HOW TO COMPLETE THIS TASK: When you reach the line containing "Room coordinates in" in the data below, begin returning lines exactly as written, and stop once the line containing "It looks (tilt;" has been returned.

TASK INPUTS:
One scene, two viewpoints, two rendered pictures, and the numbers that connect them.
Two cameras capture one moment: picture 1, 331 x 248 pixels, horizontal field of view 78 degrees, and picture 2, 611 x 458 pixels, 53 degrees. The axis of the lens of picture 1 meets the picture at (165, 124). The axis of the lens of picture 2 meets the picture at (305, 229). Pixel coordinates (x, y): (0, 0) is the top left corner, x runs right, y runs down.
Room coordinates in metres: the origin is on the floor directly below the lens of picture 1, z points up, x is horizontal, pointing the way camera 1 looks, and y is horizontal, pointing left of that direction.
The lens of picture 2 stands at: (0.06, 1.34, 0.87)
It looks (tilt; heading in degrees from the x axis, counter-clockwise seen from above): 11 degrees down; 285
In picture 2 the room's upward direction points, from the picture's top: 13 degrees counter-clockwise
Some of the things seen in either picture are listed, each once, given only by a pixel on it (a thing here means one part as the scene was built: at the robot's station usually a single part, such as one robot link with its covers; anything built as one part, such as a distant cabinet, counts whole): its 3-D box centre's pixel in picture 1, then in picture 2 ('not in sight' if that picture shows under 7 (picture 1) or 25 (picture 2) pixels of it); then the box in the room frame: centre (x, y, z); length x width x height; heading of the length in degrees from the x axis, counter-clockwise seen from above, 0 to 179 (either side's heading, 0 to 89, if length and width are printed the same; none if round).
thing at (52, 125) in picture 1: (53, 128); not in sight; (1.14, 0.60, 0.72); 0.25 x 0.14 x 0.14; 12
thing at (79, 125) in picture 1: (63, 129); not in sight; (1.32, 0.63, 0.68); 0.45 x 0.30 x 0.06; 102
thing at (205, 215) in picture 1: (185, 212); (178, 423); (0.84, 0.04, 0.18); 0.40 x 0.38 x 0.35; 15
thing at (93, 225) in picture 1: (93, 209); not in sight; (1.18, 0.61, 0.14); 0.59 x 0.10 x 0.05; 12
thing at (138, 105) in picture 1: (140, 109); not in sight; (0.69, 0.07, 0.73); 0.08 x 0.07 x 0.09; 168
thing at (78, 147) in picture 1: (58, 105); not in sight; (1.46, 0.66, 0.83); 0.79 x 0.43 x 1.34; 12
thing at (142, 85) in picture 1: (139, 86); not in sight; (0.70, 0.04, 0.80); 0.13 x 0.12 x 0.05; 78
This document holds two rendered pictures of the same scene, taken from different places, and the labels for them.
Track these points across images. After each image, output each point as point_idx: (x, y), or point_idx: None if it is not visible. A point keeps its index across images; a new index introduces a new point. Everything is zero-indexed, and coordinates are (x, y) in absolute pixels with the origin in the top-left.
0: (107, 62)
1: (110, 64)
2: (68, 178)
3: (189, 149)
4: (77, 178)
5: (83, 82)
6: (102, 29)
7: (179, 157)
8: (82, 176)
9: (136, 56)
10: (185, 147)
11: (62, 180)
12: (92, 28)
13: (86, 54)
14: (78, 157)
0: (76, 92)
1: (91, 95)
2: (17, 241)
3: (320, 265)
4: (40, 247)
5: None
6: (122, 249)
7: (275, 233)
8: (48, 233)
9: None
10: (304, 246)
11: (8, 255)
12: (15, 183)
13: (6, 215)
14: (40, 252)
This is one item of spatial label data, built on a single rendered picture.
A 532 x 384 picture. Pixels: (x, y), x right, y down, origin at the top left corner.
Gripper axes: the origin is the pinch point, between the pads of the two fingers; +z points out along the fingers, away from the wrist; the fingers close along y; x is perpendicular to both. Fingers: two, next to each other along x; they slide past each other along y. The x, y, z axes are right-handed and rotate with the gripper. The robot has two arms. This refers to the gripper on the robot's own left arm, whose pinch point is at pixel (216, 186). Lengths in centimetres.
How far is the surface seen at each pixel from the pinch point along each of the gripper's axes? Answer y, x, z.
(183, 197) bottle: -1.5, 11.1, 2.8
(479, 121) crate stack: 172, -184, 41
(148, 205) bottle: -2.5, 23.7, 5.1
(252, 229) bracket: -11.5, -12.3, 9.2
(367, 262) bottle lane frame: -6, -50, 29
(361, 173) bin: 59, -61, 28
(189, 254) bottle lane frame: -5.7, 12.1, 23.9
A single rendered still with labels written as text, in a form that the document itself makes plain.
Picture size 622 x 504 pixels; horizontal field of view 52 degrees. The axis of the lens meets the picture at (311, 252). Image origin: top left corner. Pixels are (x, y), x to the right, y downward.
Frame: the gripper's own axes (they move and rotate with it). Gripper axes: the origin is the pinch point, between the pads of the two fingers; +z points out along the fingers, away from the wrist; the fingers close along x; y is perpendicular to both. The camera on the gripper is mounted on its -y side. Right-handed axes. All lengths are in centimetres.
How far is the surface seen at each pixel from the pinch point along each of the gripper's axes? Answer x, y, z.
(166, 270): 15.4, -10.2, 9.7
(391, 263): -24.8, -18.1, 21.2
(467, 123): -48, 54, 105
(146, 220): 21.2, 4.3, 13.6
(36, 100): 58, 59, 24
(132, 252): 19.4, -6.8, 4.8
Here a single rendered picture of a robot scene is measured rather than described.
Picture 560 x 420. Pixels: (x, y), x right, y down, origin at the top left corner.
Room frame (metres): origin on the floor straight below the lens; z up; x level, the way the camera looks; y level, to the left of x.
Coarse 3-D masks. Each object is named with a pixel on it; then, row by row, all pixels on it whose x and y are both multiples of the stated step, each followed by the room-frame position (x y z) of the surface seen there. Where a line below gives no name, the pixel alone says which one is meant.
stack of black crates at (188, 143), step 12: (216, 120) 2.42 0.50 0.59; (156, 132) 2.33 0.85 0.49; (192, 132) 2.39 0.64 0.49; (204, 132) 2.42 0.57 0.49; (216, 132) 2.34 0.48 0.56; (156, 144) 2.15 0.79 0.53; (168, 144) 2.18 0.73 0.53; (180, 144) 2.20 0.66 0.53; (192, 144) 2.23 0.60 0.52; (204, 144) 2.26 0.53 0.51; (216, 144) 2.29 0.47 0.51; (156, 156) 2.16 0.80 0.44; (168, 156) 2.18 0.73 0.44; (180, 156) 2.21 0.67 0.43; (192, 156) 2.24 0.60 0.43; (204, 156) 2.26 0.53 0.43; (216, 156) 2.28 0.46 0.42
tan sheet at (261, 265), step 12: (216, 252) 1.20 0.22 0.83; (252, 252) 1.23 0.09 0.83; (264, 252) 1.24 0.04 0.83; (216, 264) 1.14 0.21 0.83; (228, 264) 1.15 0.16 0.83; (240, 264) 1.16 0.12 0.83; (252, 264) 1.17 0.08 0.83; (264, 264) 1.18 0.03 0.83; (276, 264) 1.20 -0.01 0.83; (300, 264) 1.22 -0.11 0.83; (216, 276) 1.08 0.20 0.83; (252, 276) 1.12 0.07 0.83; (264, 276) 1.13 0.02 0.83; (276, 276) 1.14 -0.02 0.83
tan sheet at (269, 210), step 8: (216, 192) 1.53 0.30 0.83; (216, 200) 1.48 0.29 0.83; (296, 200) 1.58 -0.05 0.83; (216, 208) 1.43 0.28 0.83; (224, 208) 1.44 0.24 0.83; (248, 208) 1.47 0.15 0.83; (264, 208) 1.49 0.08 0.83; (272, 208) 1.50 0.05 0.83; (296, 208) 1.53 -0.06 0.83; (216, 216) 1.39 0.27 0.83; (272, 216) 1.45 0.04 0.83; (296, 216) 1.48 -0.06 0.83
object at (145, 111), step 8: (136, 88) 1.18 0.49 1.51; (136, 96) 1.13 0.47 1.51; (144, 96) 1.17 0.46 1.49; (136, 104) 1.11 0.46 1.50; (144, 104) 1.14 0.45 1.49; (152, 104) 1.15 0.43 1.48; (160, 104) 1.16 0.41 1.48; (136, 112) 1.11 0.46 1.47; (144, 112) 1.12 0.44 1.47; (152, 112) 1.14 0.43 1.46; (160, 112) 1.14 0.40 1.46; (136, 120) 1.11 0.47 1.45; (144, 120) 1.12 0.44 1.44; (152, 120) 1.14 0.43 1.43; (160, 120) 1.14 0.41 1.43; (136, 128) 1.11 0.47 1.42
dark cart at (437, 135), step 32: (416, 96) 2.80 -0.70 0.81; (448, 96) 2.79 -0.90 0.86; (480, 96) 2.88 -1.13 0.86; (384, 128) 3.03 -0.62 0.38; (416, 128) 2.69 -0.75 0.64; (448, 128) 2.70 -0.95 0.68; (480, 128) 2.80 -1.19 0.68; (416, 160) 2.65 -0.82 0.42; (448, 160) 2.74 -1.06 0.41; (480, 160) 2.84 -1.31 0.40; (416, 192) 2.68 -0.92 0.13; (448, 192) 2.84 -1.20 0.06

ANSWER TO THE PROBLEM:
Room coordinates in metres: the origin is on the floor directly below the lens of picture 1, z points up, x is horizontal, pointing the way camera 1 looks, and y is horizontal, pointing left of that direction.
The lens of picture 2 stands at: (0.06, 1.34, 0.87)
It looks (tilt; heading in degrees from the x axis, counter-clockwise seen from above): 11 degrees down; 285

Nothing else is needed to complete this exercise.